--- The problem ---
Every line of the material must be set down again without alteration.
(Dataset section Opens)
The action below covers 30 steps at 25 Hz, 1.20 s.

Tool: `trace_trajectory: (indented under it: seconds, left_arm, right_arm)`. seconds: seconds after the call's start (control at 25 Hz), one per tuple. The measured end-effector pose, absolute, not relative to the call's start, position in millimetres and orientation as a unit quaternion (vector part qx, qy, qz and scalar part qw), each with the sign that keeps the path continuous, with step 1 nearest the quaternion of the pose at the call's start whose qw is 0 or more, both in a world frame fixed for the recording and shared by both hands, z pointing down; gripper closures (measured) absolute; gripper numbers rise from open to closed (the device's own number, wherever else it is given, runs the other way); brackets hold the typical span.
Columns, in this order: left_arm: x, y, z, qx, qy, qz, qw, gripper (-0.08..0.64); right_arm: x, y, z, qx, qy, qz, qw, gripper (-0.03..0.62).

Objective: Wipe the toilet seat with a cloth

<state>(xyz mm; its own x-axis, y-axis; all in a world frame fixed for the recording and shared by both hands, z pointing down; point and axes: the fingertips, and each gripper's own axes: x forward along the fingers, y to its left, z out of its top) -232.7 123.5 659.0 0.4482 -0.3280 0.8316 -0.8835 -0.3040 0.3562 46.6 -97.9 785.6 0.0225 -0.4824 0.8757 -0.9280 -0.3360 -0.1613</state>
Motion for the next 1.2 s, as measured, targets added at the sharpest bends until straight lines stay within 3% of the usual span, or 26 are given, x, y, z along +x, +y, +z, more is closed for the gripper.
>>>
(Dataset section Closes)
--- Expected answer ---
The action below covers 30 steps at 25 Hz, 1.20 s.

Tool: `trace_trajectory: (indented under it: seconds, left_arm, right_arm)`. seconds: seconds after the call's start (control at 25 Hz), one per tuple. The measured end-effector pose, absolute, not relative to the call's start, position in millimetres and orientation as a unit quaternion (vector part qx, qy, qz and scalar part qw), each with the sign that keeps the path continuous, with step 1 nearest the quaternion of the pose at the call's start whose qw is 0 or more, both in a world frame fixed for the recording and shared by both hands, z pointing down; gripper closures (measured) absolute; gripper numbers rise from open to closed (the device's own number, wherever else it is given, runs the other way); brackets hold the typical span.
Columns, in this order: left_arm: x, y, z, qx, qy, qz, qw, gripper (-0.08..0.64); right_arm: x, y, z, qx, qy, qz, qw, gripper (-0.03..0.62).

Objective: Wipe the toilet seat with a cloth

<state>(xyz mm; its own x-axis, y-axis; all in a world frame fixed for the recording and shared by both hands, z pointing down; point and axes: the fingertips, and each gripper's own axes: x forward along the fingers, y to its left, z out of its top) -232.7 123.5 659.0 0.4482 -0.3280 0.8316 -0.8835 -0.3040 0.3562 46.6 -97.9 785.6 0.0225 -0.4824 0.8757 -0.9280 -0.3360 -0.1613</state>
Motion for the next 1.2 s, as measured, targets added at the sharpest bends until straight lines stay within 3% of the usual span, or 26 are given, x, y, z along +x, +y, +z, more is closed for the gripper.
>>>

This exercise is now finished, and nothing remains to add.